By Nick Taylor , 30-Apr-2012

PhRMA has spoken out against FDA plans to allow biosimilar manufacturers flexibility in delivery device and formulation choice.

Since the US Food and Drug Administration (FDA) outlined its plans in biosimilar draft guidance several firms have criticised its thinking. Now the collective might of the US drug industry, the Pharmaceutical Research and Manufacturers of America (PhRMA), has joined the debate.

Intentionally introducing differences to the molecule or the finished product will increase the level of uncertainty regarding the proposed biosimilar’s similarity to the reference product”, Jeffrey Francer, assistant general counsel at PhRMA, wrote in feedback to the FDA.

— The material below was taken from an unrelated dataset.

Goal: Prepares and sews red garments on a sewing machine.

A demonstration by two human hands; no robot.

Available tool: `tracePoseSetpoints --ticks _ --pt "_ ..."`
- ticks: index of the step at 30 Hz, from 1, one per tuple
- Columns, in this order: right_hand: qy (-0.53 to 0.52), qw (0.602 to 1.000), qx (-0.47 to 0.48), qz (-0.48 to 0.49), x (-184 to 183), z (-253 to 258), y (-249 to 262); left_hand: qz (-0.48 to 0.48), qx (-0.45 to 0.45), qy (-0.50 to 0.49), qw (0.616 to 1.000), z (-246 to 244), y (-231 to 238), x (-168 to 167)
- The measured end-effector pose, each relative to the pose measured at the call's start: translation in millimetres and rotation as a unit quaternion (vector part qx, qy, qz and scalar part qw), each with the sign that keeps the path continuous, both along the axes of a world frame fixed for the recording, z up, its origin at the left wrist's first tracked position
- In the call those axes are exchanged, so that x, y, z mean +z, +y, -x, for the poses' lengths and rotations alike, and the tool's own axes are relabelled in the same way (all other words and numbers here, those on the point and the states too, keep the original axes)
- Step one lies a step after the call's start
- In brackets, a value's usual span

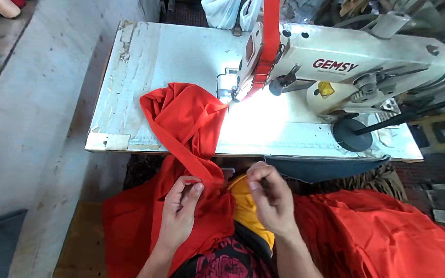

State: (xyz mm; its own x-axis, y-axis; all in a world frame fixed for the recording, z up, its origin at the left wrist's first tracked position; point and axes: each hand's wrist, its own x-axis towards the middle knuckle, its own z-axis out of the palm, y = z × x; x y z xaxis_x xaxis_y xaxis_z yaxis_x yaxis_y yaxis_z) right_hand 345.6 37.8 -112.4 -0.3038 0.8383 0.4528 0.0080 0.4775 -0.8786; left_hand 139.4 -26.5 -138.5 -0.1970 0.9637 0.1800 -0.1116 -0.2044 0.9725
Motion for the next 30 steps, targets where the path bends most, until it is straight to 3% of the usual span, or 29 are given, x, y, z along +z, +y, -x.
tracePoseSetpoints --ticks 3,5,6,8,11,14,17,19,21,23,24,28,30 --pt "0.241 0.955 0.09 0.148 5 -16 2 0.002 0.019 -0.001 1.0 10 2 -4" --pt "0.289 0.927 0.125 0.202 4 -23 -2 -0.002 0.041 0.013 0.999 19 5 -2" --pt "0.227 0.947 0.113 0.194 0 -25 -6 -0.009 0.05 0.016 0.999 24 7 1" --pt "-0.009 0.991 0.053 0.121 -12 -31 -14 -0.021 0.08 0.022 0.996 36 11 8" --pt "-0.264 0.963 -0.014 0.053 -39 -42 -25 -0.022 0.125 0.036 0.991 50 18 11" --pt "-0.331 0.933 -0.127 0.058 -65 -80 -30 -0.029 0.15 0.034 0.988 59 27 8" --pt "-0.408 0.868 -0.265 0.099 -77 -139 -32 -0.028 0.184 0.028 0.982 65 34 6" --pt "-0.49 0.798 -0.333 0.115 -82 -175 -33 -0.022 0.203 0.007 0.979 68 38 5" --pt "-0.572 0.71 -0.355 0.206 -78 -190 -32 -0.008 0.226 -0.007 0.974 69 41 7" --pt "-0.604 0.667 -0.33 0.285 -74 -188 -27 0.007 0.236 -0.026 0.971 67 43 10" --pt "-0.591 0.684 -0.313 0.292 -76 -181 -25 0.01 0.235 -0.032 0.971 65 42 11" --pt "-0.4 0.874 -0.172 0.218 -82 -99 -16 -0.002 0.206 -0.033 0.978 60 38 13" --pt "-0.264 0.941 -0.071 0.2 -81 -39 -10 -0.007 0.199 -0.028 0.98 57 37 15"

Francer and his co-authors fear that giving biosimilar manufacturers choice adds to the “risk of unintended or unanticipated clinically meaningful differences”. As well as raising health risks the authors claim the flexibility goes against the law which led to creation of the biosimilar pathway.

The statute imposes a scientifically rigorous standard that each product must be highly similar to its reference product. Statutory considerations therefore counsel that FDA guidance should recommend that applicants minimise controllable process and design differences”, Francer wrote.

Several big biopharma companies reference the PhRMA comments in their own feedback to the FDA. Novo Nordisk and BIO (Biotechnology Industry Organization) have also expressed concerns.

Know your limits

Assessments of biosimilarity rely on analytical characterisation. However, Francer writes, these tools have limitations and a “thorough understanding” of these the weaknesses is needed to identify uncertainties which need checking in preclinical or clinical studies.

Because the statutory standard for biosimilarity rests in the negative - in establishing the absence of clinically meaningful differences - recognising an analytical programme’s limitations is equally important as, if not more important than, recognising its strengths”, Francer wrote.